4

Arm announces first Armv9 cores, including powerhouse Cortex-X2

 3 years ago
source link: http://linuxgizmos.com/arm-announces-first-armv9-cores-including-powerhouse-cortex-x2/
Go to the source link to view the article. You can view the picture content, updated content and better typesetting reading experience. If the link is broken, please click the button below to view the snapshot at that time.

Arm announces first Armv9 cores, including powerhouse Cortex-X2

May 25, 2021 — by Eric Brown

— 286 views

arm_armv9_arch-thm.jpg
Arm unveiled its first Armv9 cores: Cortex-X2 (16% faster than -X1), Cortex-A710 (10% faster than -A78), and Cortex-A510 (35% faster than -A55), all with at least twice the AI power of their predecessors.

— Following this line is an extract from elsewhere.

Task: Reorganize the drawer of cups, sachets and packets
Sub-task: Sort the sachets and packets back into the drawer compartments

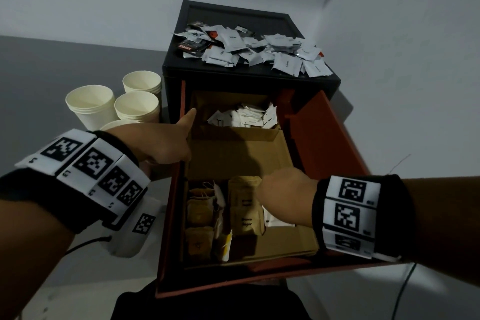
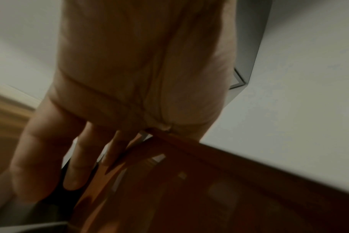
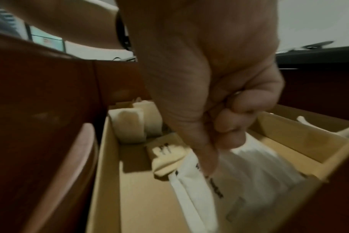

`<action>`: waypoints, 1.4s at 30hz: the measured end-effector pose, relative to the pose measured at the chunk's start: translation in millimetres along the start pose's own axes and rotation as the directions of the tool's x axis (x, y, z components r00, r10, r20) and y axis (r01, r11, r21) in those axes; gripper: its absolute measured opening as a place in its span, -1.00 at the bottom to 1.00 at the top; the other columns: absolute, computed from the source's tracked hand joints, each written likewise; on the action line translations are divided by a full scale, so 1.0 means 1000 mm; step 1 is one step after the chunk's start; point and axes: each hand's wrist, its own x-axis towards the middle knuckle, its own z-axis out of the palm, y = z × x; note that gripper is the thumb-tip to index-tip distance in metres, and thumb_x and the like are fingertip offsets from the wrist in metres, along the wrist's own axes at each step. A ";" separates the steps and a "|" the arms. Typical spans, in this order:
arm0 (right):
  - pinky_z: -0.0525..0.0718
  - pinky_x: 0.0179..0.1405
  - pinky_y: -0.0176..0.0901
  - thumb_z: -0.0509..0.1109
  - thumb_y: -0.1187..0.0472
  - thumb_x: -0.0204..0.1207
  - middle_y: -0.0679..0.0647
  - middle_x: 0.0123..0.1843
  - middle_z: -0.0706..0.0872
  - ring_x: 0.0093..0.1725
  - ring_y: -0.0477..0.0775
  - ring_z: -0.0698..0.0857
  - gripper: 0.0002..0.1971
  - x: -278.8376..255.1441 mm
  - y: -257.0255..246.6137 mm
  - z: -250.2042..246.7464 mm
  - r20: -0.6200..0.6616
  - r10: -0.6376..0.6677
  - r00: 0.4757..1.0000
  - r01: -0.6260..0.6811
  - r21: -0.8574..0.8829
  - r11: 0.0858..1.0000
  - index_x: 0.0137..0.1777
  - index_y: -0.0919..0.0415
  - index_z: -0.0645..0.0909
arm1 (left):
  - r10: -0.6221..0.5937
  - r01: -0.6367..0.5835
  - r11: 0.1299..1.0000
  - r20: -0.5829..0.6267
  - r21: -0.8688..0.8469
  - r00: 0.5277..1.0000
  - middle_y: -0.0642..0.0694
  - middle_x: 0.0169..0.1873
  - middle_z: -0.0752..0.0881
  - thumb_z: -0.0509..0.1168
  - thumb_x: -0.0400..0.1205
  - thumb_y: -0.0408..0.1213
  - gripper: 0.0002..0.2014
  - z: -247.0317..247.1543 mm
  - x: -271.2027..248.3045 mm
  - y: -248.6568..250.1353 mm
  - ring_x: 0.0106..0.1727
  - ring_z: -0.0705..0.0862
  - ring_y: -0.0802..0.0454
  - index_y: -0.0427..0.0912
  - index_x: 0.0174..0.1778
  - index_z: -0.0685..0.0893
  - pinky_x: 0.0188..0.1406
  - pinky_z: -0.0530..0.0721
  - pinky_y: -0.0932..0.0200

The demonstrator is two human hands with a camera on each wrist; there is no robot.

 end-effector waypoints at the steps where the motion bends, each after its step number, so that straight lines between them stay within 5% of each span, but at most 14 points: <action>1: 0.29 -0.50 -0.23 0.14 0.42 0.61 0.02 -0.39 0.29 -0.15 0.15 0.60 -0.78 0.003 -0.001 0.004 0.008 0.038 0.999 -0.039 0.013 0.999 -0.26 0.28 0.50 | 0.035 -0.035 0.999 -0.012 0.005 0.999 -0.25 -0.36 0.63 0.23 0.66 -0.37 -0.05 0.001 0.005 -0.003 -0.40 0.55 -0.03 0.01 0.57 -0.49 -0.36 0.54 0.15; 4: 0.37 -0.42 -0.24 0.16 0.38 0.62 0.14 -0.22 0.53 -0.03 0.10 0.64 -0.83 0.007 0.003 0.009 0.024 0.157 0.987 -0.158 0.077 0.984 -0.16 0.31 0.55 | 0.065 -0.065 0.998 -0.040 0.013 0.997 -0.18 -0.38 0.59 0.23 0.67 -0.34 -0.06 0.002 0.010 -0.007 -0.37 0.57 -0.03 0.03 0.58 -0.47 -0.28 0.57 0.14; 6: 0.61 -0.05 -0.15 0.17 0.37 0.63 0.20 0.18 0.64 0.20 0.19 0.63 -0.77 0.011 -0.001 0.016 0.068 0.241 0.968 -0.248 0.117 0.962 0.21 0.34 0.57 | 0.078 -0.078 0.997 -0.056 0.004 0.995 -0.19 -0.35 0.60 0.23 0.66 -0.33 -0.06 0.002 0.010 -0.006 -0.35 0.58 -0.04 0.02 0.59 -0.47 -0.25 0.57 0.13; 8: 0.60 0.19 0.09 0.14 0.39 0.64 0.25 0.36 0.56 0.32 0.29 0.57 -0.67 0.015 -0.008 0.020 0.119 0.324 0.939 -0.335 0.082 0.939 0.38 0.36 0.47 | 0.074 -0.074 0.997 -0.047 0.000 0.996 -0.20 -0.37 0.60 0.23 0.66 -0.33 -0.06 0.002 0.009 -0.007 -0.38 0.56 -0.02 0.01 0.58 -0.47 -0.31 0.54 0.16; 13: 0.41 0.38 0.24 0.01 0.32 0.72 0.67 0.49 0.18 0.41 0.52 0.44 -0.53 0.022 -0.016 0.021 0.144 0.499 0.855 -0.511 0.066 0.857 0.56 0.52 0.08 | 0.078 -0.079 0.997 -0.050 -0.016 0.996 -0.15 -0.36 0.54 0.22 0.65 -0.35 -0.06 0.002 0.011 -0.010 -0.30 0.58 -0.07 0.01 0.58 -0.48 -0.26 0.53 0.14; 17: 0.39 0.33 0.39 -0.04 0.49 0.68 0.69 0.54 -0.02 0.43 0.63 0.31 -0.43 0.021 -0.021 0.026 -0.004 0.397 0.918 -0.397 0.041 0.917 0.59 0.50 -0.24 | 0.093 -0.094 0.995 -0.040 -0.015 0.995 -0.14 -0.40 0.54 0.22 0.65 -0.35 -0.05 0.001 0.011 -0.009 -0.33 0.57 -0.06 -0.02 0.58 -0.49 -0.30 0.52 0.16; 20: 0.39 0.31 0.42 -0.04 0.50 0.67 0.66 0.55 -0.11 0.44 0.65 0.27 -0.38 0.017 -0.023 0.025 -0.046 0.366 0.930 -0.365 0.032 0.931 0.60 0.45 -0.31 | 0.094 -0.095 0.995 -0.045 -0.028 0.995 -0.18 -0.46 0.58 0.22 0.65 -0.37 -0.06 0.002 0.010 -0.010 -0.44 0.52 0.00 -0.02 0.58 -0.47 -0.46 0.47 0.23; 23: 0.37 0.33 0.42 -0.01 0.47 0.68 0.67 0.55 -0.09 0.44 0.65 0.28 -0.37 0.017 -0.022 0.024 -0.032 0.366 0.930 -0.365 0.038 0.930 0.61 0.43 -0.32 | 0.087 -0.089 0.996 -0.036 -0.033 0.996 -0.24 -0.36 0.63 0.21 0.65 -0.36 -0.06 0.002 0.009 -0.009 -0.39 0.54 -0.04 0.01 0.58 -0.48 -0.37 0.51 0.17; 29: 0.37 0.37 0.35 0.16 0.32 0.65 0.58 0.54 0.17 0.47 0.55 0.30 -0.33 0.018 -0.007 0.013 0.036 0.403 0.914 -0.405 0.091 0.910 0.62 0.43 -0.15 | 0.073 -0.074 0.997 -0.035 -0.036 0.997 -0.18 -0.33 0.61 0.22 0.65 -0.36 -0.06 0.001 0.006 -0.009 -0.37 0.57 -0.03 0.06 0.58 -0.47 -0.31 0.55 0.14; 34: 0.51 0.25 0.09 0.24 0.38 0.59 0.20 0.37 0.53 0.40 0.25 0.47 -0.69 0.011 0.007 0.002 -0.010 0.277 0.961 -0.273 0.131 0.953 0.33 0.28 0.51 | 0.025 -0.024 0.999 -0.016 0.045 1.000 -0.34 -0.06 0.66 0.25 0.65 -0.33 -0.05 -0.001 0.004 0.000 -0.35 0.57 -0.02 0.01 0.59 -0.45 -0.34 0.55 0.20; 39: 0.48 -0.06 -0.04 0.22 0.36 0.61 0.14 0.10 0.61 0.30 0.20 0.54 -0.86 0.007 0.006 0.003 -0.032 0.226 0.974 -0.223 0.075 0.972 0.05 0.26 0.60 | -0.036 0.037 0.976 -0.008 0.213 0.999 -0.31 0.53 0.34 0.25 0.66 -0.09 -0.10 -0.012 0.004 0.011 0.35 0.52 -0.16 -0.07 0.64 -0.33 0.28 0.49 0.08; 42: 0.55 0.13 0.04 0.19 0.33 0.63 0.18 0.25 0.55 0.34 0.23 0.50 -0.78 0.006 0.005 0.003 -0.025 0.238 0.971 -0.237 0.048 0.970 0.20 0.27 0.57 | -0.045 0.051 0.962 -0.030 0.267 0.999 -0.25 0.63 0.09 0.24 0.65 0.01 -0.14 -0.017 0.003 0.013 0.59 0.21 -0.18 -0.04 0.66 -0.23 0.49 0.29 0.04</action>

After announcing the Armv9 architecture in March, Arm has quickly followed up with the first three core IP designs based on it: the flagship, customizable Cortex-X2, as well as the “Big” Cortex-A710 and “Little” Cortex-A510. Arm skipped over the Cortex-A79 and -A56-59 naming schemes, perhaps to emphasize the fresh start with Armv9. Arm also announced a DSU-110 L3 bus follow-on to DynamIQ, which enables 8MB L3 on the Armv9 designs, as well as a high-end Mali-G710 GPU (see farther below).

Armv9 features the SVE2 (Scalable Vector Extensions) successor to the short-lived, HPC-oriented SVE and widely adopted NEON, enabling greater machine learning (ML) support and DSP-like operations. SVE2 offers a broader instruction set than SVE, with scalable SIMD capabilities ranging from 128-bit to 2048-bit. Among other advantages, this enables easier porting of SVE2-enabled code from low-end IoT processors to datacenter chips and back again. Intel has something similar with its Advanced Vector Extensions (AVX) technology, and RISC-V has the RV64GCV extension.

A typical Armv9 SoC configuration compared to Armv8 (at left)
Source: Arm
(click image to enlarge)

Armv9 greatly improves security with a Confidential Compute Architecture, which introduces secured, containerized execution environments called realms. The realms are represented by realm manager code that is 10 percent the size of a hypervisor and enables software to test it for trust in a way that is impossible with hypervisors. Other new security features include memory tagging extensions (MTEs) that can help tag buffer overflows and other potential design vulnerabilities.

As noted by AnandTech, the Cortex-X2 and Cortex-A510 are the first Arch64-only Cortex-A microarchitectures, which means they cannot execute AArch32 code. Oddly, the Cortex-A710 does support AArch32, at least through 2023, which is intended to offer better legacy support for the Chinese Android app market.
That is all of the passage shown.